Repairing Electrical Circuits
Even if you don't know much about electricity, your vehicle repair manual will help you do simple voltage drop tests, troubleshoot relays, locate and check fuses, tell you how to check lamps, connections and other simple parts that often cause trouble. For this, you'll need a simple test light and a digital multimeter.
Repairing Cooling System Problems
Frequently, you can trace an engine overheating or overcooling problem to some failed part in the cooling system. Some of these repairs only require replacing a radiator hose or thermostat. Following the procedure described in your repair manual can help you fix the system.
Removing Corrosion From Battery Terminals
You can remove corrosion by using a solution of baking soda, warm water, and a battery-post cleaning brush. This task will help you restore starting and charging system performance without the use of special tools.
Suspension and Steering System Issues
Some problems affecting these systems fall within the scope of the average car owner to diagnose and possibly repair at home. For instance, a common issue in the system is incorrect tire pressure, which may cause the car to pull to one side, make the steering system hard to operate, and cause the tires to wear prematurely. Checking and adjusting tire inflation pressure may correct many of these problems. Other times, it's a matter of replacing a tie rod end, adding fluid to the steering pump, fixing a leaking hose, or adjusting a belt. Depending on your car model, you'll need screwdrivers, wrenches, a ratchet and socket set.
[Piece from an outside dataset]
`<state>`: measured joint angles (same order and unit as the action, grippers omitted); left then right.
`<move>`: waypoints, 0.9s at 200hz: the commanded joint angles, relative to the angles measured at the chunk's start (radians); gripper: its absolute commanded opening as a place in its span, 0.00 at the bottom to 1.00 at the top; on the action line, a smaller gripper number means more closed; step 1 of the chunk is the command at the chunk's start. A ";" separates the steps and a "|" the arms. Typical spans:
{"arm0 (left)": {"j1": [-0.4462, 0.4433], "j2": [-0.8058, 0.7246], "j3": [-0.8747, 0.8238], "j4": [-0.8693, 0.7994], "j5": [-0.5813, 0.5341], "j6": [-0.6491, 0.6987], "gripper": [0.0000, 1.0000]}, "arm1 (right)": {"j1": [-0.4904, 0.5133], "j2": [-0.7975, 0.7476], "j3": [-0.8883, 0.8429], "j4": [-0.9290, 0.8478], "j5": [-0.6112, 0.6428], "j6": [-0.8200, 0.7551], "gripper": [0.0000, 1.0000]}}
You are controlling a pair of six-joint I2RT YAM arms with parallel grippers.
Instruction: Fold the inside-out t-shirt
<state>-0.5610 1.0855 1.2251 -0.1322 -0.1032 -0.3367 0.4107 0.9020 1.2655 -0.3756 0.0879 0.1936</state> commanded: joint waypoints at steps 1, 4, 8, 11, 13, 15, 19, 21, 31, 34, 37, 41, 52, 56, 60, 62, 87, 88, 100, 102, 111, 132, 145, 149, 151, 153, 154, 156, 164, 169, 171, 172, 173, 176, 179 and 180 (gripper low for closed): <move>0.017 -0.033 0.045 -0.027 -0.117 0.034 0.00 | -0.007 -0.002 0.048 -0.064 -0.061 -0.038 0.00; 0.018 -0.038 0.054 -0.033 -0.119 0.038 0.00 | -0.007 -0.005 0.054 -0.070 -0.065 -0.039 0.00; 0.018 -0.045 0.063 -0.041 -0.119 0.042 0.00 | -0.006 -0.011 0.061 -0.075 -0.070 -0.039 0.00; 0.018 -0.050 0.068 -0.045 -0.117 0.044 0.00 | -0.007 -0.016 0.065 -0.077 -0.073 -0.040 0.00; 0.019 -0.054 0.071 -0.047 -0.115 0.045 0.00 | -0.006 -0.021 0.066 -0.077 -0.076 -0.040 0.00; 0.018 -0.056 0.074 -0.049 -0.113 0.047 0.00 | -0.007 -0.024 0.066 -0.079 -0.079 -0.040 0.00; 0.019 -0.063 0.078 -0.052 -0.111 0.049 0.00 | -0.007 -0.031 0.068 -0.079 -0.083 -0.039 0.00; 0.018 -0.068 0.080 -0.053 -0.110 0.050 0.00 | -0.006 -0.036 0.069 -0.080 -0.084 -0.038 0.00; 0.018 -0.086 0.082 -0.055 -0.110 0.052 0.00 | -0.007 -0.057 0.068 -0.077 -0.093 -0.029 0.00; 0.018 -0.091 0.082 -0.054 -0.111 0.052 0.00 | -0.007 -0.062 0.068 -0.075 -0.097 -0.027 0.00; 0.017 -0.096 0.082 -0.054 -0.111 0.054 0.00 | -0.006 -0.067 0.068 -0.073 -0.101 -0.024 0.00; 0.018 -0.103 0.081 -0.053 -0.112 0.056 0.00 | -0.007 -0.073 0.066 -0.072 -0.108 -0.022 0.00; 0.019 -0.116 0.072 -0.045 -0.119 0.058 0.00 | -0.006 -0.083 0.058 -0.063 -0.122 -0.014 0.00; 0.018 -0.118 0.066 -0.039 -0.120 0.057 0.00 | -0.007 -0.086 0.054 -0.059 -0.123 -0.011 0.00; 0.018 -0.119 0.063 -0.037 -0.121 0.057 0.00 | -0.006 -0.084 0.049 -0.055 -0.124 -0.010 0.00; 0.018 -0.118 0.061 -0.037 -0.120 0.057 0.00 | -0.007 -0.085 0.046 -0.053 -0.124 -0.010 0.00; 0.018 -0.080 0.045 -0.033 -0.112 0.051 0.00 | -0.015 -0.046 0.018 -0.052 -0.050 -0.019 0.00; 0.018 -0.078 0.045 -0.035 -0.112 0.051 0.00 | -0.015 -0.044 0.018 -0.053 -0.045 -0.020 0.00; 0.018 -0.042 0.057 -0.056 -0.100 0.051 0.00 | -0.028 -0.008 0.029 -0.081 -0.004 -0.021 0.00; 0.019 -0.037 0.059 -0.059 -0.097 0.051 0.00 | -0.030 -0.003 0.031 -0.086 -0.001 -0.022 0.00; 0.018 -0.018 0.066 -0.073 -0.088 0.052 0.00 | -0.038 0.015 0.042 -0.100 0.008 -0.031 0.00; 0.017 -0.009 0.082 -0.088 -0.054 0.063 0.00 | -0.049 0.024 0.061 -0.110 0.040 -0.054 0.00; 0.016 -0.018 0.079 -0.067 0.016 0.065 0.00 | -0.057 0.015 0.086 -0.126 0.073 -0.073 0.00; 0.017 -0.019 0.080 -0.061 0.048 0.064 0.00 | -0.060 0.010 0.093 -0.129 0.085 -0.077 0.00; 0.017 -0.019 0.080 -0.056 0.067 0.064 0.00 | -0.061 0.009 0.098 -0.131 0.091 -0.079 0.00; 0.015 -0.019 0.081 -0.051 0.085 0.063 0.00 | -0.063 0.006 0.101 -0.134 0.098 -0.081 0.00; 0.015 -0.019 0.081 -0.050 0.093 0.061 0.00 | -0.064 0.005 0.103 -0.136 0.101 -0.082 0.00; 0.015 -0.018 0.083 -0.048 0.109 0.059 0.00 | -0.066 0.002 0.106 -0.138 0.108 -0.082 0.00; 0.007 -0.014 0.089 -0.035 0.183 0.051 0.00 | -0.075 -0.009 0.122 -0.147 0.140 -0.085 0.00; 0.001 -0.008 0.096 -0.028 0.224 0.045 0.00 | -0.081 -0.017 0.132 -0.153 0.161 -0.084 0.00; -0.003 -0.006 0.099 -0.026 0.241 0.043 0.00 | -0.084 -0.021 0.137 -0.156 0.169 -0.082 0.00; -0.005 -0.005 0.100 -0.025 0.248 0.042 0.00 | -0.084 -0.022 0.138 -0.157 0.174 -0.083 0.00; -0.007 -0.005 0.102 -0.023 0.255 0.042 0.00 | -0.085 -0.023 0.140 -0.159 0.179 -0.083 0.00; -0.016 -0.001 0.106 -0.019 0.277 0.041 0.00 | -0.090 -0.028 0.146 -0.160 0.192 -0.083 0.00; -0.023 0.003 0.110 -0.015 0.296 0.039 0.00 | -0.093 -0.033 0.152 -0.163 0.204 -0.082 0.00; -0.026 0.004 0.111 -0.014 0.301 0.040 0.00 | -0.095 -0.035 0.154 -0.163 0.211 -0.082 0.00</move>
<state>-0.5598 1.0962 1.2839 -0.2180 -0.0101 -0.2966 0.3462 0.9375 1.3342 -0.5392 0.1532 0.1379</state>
Often, you'll find yourself dealing with a broken starter motor, alternator, sensor or actuator. On many vehicle models, these repairs only take a few minutes. Your vehicle repair manual will guide you through the procedure. You'll need wrenches, ratchet and socket set.
Will You Try?
You can do many more basic car maintenance and repairs in your own garage with the help of your car owner's and repair manuals, but start with the items in this list. Maintaining or repairing some systems under the control of the car computer in newer vehicle models need the expertise of a professional and (sometimes) expensive equipment that only a car shop can afford. Still, you can do many simple maintenance and repair tasks yourself. Always consult your car owner's and vehicle service manual when doing maintenance or repair work; and don't forget other resources like automotive repair forums, online search engines, YouTube, and friends with more mechanical experience than you. Take your time to learn and add to your car repair and maintenance skills set. Before long, you'll find yourself doing more challenging jobs on your own car.
This article is accurate and true to the best of the author’s knowledge. Content is for informational or entertainment purposes only and does not substitute for personal counsel or professional advice in business, financial, legal, or technical matters.
Questions & Answers
Question: Can I use Teflon tape on the threads of a new PCV valve?
Answer: If your are installing a plastic valve to a plastic cover, it's better to use a ring seal. It it is metal, than Teflon tape would be okay. The best way to go about it is to check the repair manual for your application. If you don't have it, check the reference section in your local public library.
Question: My car key won't open the driver side door. It has a security lock that doesn't work. How can I fix my car's driver's side door or do I need a mechanic?
Answer: There could be a problem with the door lock solenoid. Also, the wiring might be bad or loose. If it feels jammed, this could be a mechanical problem. Either way, you need to remove the door panel and check for power to the motor and solenoid and check the wiring. A test light can help you to trace for voltage to the motor and solenoid.